Phase Out: After December 31, 2010, this expansion will expire.
Change: Dividends, currently taxed at regular income tax rates, will be taxed at 15% for everyone except those in the 10% and 15% income-tax brackets, who will pay 5% through 2007, and 0% in 2008.
Phase Out: After 2008, dividends will be taxed at income tax rate again.
Capital Gains Tax
Change: Currently, most people pay a 20% capital gains tax on an asset held 1 to 5 years.
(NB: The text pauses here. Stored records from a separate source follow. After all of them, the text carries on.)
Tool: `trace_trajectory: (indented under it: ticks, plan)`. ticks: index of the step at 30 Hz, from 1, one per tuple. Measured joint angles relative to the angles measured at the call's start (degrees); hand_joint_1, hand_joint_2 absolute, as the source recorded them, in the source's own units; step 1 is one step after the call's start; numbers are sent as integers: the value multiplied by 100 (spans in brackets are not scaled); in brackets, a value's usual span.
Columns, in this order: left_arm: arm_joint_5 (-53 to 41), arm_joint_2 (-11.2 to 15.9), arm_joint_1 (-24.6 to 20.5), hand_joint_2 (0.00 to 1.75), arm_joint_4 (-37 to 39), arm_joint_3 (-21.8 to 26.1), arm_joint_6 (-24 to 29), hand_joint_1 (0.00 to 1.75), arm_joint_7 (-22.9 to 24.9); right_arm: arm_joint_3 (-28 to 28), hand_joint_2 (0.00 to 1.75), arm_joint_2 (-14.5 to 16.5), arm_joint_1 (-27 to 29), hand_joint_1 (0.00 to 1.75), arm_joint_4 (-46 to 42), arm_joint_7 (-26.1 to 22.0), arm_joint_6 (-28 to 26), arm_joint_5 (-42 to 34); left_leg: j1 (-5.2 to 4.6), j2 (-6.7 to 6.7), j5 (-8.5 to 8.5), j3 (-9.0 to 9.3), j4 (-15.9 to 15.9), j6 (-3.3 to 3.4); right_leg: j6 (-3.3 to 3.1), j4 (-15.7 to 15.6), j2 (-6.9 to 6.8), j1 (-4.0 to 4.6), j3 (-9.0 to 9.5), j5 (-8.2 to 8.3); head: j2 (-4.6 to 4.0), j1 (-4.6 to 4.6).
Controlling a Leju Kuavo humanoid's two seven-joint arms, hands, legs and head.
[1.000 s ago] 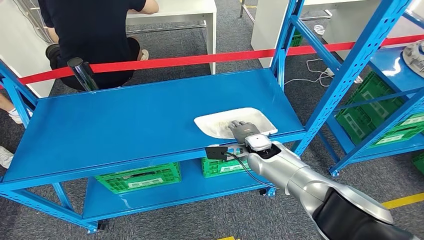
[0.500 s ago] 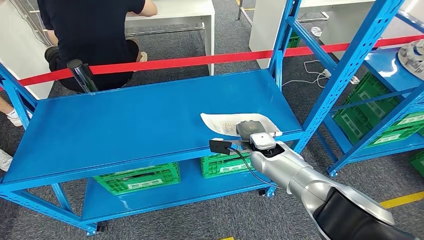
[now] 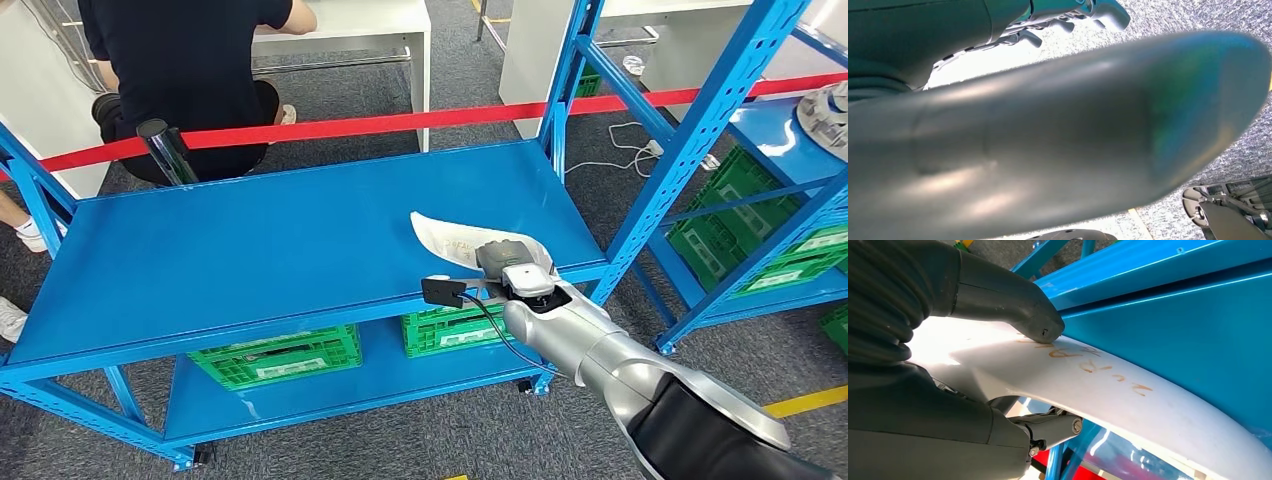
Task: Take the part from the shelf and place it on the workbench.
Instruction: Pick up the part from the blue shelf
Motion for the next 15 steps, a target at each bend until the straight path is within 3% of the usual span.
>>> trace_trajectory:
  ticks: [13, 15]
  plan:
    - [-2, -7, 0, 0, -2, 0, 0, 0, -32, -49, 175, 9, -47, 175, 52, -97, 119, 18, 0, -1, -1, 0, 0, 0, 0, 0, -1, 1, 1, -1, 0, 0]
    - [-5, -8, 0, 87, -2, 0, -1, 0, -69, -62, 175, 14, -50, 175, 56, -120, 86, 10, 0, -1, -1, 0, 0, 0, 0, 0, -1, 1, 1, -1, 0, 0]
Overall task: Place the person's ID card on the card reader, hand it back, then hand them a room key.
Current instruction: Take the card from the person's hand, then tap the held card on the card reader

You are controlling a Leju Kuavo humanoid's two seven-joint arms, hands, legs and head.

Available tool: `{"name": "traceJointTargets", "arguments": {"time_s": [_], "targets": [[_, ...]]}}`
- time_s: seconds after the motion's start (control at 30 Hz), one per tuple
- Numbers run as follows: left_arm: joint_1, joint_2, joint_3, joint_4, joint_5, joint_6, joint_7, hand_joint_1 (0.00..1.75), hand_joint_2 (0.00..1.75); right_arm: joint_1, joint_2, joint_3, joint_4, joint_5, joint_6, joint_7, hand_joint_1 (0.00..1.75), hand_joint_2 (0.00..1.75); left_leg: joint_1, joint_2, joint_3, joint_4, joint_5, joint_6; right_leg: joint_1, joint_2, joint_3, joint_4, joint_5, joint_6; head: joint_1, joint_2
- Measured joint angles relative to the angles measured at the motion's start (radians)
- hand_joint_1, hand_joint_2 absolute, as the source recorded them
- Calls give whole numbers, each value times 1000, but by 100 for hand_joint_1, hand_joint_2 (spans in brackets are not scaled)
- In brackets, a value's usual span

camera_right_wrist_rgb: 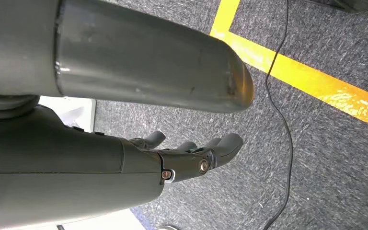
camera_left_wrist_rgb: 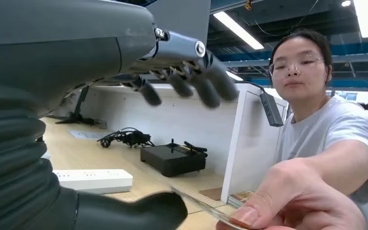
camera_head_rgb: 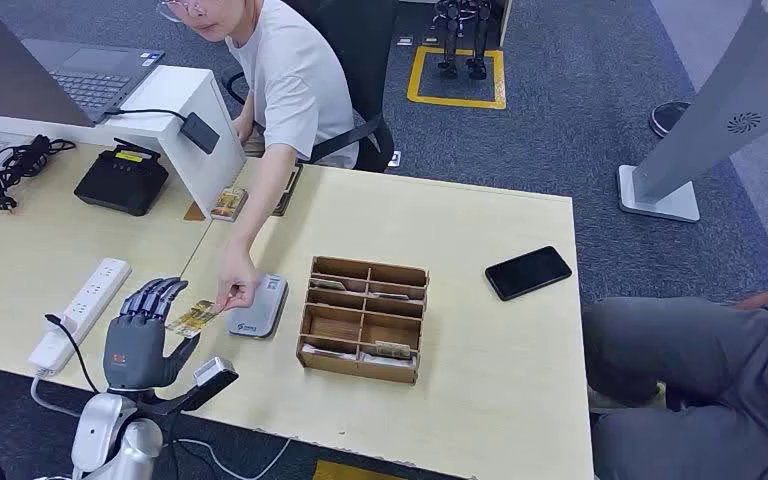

Now they will pay 15%. People in the 10% and 15% income tax brackets, who have paid a 10% capital gains tax, will pay 5% through 2007, and 0% in 2008.
Phase Out: After 2008, 20% and 10% rates return.
Marriage Penalty Reduction
Change:The 15% bracket is made twice as large for married couples filing jointly so they pay same tax rate as unmarried couple with same taxable income.
Phase Out: After 2004, reverts to previous law.
Child Tax Credit
Change:Currently, parents receive a $600 per child tax credit. That begins to phase out at $75,000 in taxable income for a single head of household, and at $110,000 in taxable income for a couple filing jointly. Now, the credit will be $1,000.
Phase Out: After 2004, reverts to previous law, in which credit climbs from $700 in 2005 to $1,000 in 2010, then vanishes in 2011.